Your objective -
Begin with the line that holds "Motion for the". Write out every line from there to the end of the listing below, word for word.

Dataset section -
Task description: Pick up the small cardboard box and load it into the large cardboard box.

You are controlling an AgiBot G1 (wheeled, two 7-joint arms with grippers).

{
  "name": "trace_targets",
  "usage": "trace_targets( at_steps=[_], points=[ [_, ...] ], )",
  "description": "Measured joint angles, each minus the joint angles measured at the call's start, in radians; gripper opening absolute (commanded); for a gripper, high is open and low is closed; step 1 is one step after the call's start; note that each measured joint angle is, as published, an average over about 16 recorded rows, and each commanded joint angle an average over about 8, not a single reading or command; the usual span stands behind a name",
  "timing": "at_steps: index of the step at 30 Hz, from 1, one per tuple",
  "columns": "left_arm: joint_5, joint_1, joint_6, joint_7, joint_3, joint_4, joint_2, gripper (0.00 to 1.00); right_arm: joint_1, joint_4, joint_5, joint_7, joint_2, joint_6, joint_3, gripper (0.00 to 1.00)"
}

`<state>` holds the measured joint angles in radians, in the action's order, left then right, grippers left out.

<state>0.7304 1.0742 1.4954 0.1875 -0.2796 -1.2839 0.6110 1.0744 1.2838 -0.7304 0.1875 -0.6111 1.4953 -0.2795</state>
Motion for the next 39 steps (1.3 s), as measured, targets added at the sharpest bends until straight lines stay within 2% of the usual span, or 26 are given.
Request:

Completed task -
Motion for the next 39 steps (1.3 s), as measured, targets added at the sharpest bends until straight lines stay within 2% of the usual span, or 26 are given.
Request:

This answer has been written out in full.